Schema references are being used experimentally at this time. See: Confluent Python API does not support schema references.

Note: It's possible to use build tooling to copy and paste nested definitions inline at build time to allow development to define/re-use schemas from one place but at run time they're just duplicated in an automated way to ease issues with support in client libraries and schema registries.

Note: The AVRO project supports references via the import statement if using the newer IDL format. Unfortunately Schema Registry doesn't support this format at the moment.

See Also:

Unions

AVRO Union types allow specification of a field that can be one of many choices. This includes indicating that a field may be null (union consisting of null and non-null type). For us, we have a set of different possible alarm producers tied to the registered alarm producer field as a complex type and each producer has different fields so they're modeled as a union. Similar scenario for overrides - we have multiple different overrides with different fields. Again for active alarms.

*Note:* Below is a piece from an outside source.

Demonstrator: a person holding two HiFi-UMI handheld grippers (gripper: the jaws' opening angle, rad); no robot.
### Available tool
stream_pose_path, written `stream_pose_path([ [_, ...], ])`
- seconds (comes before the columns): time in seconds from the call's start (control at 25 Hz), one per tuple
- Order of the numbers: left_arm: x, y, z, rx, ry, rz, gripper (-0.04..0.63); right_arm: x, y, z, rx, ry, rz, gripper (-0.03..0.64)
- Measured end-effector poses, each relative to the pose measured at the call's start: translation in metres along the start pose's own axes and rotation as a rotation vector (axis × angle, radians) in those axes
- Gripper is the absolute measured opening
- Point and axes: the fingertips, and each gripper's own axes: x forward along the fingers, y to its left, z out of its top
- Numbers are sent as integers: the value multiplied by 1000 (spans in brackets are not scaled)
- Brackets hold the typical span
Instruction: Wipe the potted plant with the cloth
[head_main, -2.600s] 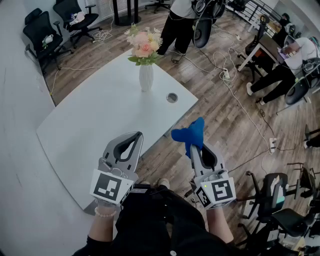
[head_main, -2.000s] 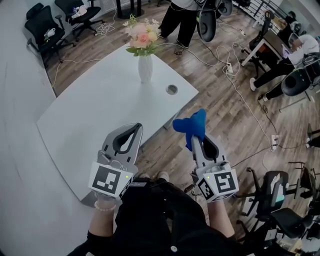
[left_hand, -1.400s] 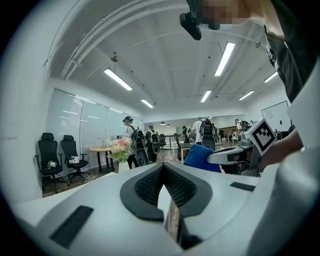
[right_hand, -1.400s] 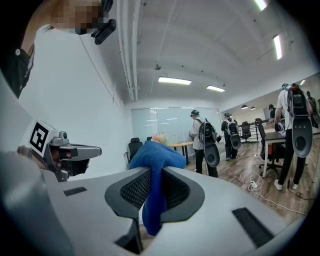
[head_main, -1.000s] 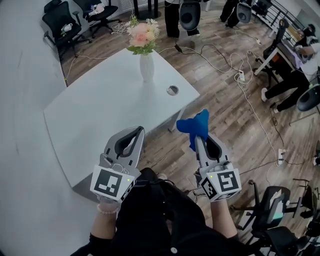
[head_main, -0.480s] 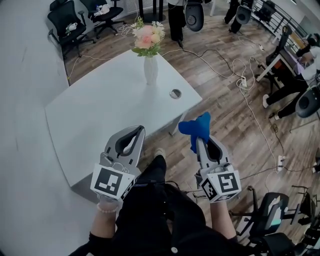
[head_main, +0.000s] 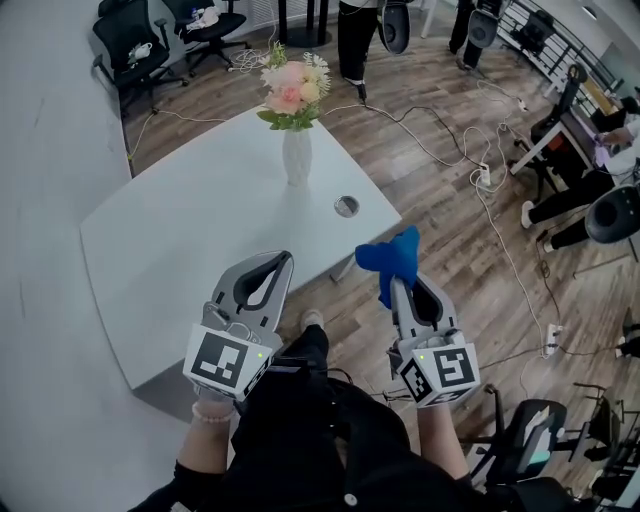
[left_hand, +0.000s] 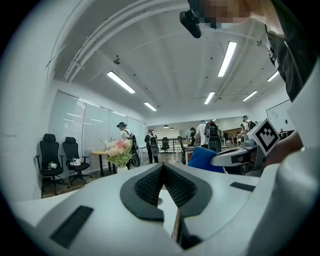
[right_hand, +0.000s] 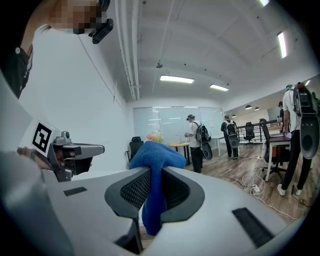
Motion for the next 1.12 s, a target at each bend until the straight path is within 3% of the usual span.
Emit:
stream_pose_path([
  [0.76, 106, 80, -5, -10, 17, 51, 14, 104, -55, 26, -7, 32, 11, 74],
  [1.12, 133, 121, -21, -40, 44, 94, 14, 158, -61, 31, -27, 60, 47, 74],
])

For AVRO Unions we avoid placing this structure at the root. Instead we use a single field msg, which is a union of records. The msg field appears unnecessary, and as an alternative the entire value could have been a union. However, a nested union is less problematic than a union at the AVRO root (confluent blog). If a union was used at the root then (1) the schema must be pre-registered with the registry instead of being created on-the-fly by clients, (2) the AVRO serializer must have additional configuration:

auto.register.schemas=false
use.latest.version=true

This may appear especially odd with messages that have no fields. For example the value is:

{"msg":{}}

instead of:

{}

Further, a union at the root makes it harder to reference the union as a whole, as discussed here: https://github.com/JeffersonLab/jaws-libp/issues/6.

When attempting to serialize a union the Python API has two strategies:

  1. Use a tuple to indicate the type and value
  2. Just use the value and let the API try to guess what branch of the union you mean

The later is dangerous and messy and has bitten us already - make sure to use the tuple explicit specification.

Unions are powerful and coupled with Kafka key=value message format you can define a composite key such that the type in value varies based on the key. There is currently no built-in constraints enforcing keys match union values though. We've encountered scenarios where we weren't careful and had alarm override keys indicting Disabled while the value was for something else like Shelved for example - applications must be careful.

Validation Gateway

The New York Times uses a gateway to validate data, so maybe we should too.

Schema Enforcement:
Schemas are a great step towards imposing order on chaos, however, they require all clients play nicely - producers are simply assumed to use the serializers they're supposed to and to use the version of a schema they're supposed to. There is actually nothing stopping a client from writing a bunch of random bytes to a topic (assuming they're authorized to write to the topic). In other words, Kafka servers don't validate data. I think the paid Confluent server might, but the stock Kafka does not. One common way to handle this is to have "raw" writable topics for producers that are read by a gateway Kafka Streams app to validate the data and pass good data onto a new vetted topic and bad data to a dead letter queue.

Database Constraints This gateway could also validate Event Sourcing database-like constraints such as foreign keys and composite keys. Constraints between topics or between key and value are not captured by AVRO schemas.